Ma tutte queste attività suscitarono i sospetti delle autorità portoghesi. Nel 1933 António Salazar aveva instaurato una dittatura corporativista, strettamente legata alla Chiesa cattolica. Le critiche di Barros Basto all’Inquisizione portoghese, il suo supporto dei principi liberali, il suo attivismo ebraico e la sua attività di massone, ne fecero il bersaglio della PVDE, la polizia segreta portoghese. Già nel 1935 le autorità portoghesi si servirono di un’accusa di presunte molestie sessuali nei confronti di alcuni studenti della yeshiva per chiudere immediatamente la yeshiva.

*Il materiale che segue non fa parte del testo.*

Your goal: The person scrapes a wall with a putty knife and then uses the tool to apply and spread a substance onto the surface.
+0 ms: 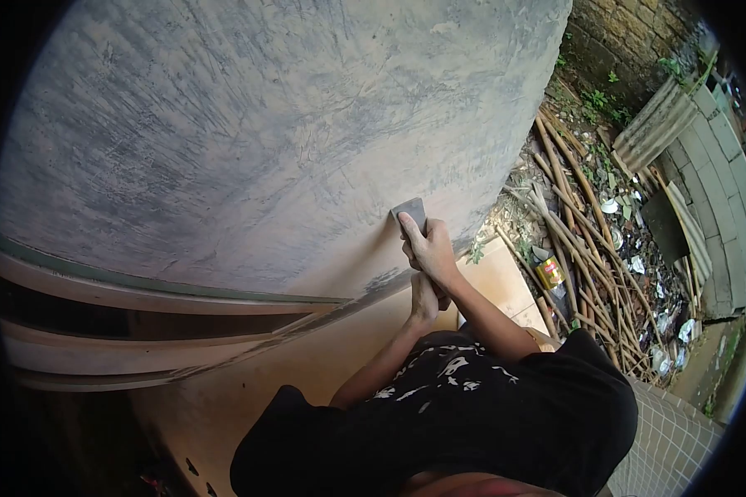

Poi, nel 1937 fu processato davanti a un tribunale militare e il 12 giugno riconosciuto colpevole di aver commesso “atti immorali”. L’accusa principale era che aveva compiuto circoncisioni sui suoi studenti della yeshiva, e quindi non aveva la “capacità morale” di servire nell’esercito portoghese. Questo fu sufficiente per condannare Barros Basto e spogliarlo dei suoi gradi militari. Perse la sua pensione, l’assistenza sanitaria, non gli fu permesso di indossare l’uniforme, fu ostracizzato e dovette dimettersi dal suo incarico nella comunità ebraica che aveva contribuito a costruire.
Mentre il suo processo ricorda molto quello dell’ufficiale francese Alfred Dreyfus, condannato in Francia a causa di antisemitismo nel 1894, c’era anche una differenza fondamentale. Nel caso di Barros Basto non ci fu un Émile Zola, a difendere pubblicamente l’accusato, e non vi fu alcun segno pubblico di solidarietà con Barros Basto. Al contrario, la condanna scosse profondamente la piccola comunità ebraica portoghese, e portò all’emigrazione e un costante declino.
Fino alla sua morte nel 1961 Barros Basto provò in tutti i modi ad essere reintegrato nell’esercito ma non vi riuscì e morì amareggiato. Anche dopo la caduta della dittatura, nel 1974, la famiglia di Barros Basto non riuscì ad ottenere un nuovo processo. Ma la figlia e la nipote di Barros Basto non si sono arrese, e alla fine nel febbraio 2012 una commissione parlamentare ha adottato all’unanimità una relazione che ha riconosciuto lo sfondo antisemita  della sentenza e ha chiesto una riabilitazione di Barros Basto. Successivamente, alla fine del mese di luglio, il Parlamento portoghese ha seguito il consiglio e ha ufficialmente reintegrato Barros Basto nell’esercito.
Questo, finalmente, ha corretto un errore storico e, anche se troppo tardi, restituisce la dignità e l’onore di un uomo che dovrebbe essere ricordato come un vero tsaddik.

Kevin Zdiara è uno scrittore freelance, collaboratore frequente del blog tedesco “L’Asse del Bene“, e uno studente di dottorato in filosofia alla Max Weber Centro Studi culturali e sociali a Erfurt, Germania. (qui, traduzione mia)

Correggere gli errori è indubbiamente molto più lento e faticoso che commetterli. È tuttavia di qualche conforto poter constatare che, almeno qualche volta, tali correzioni avvengono.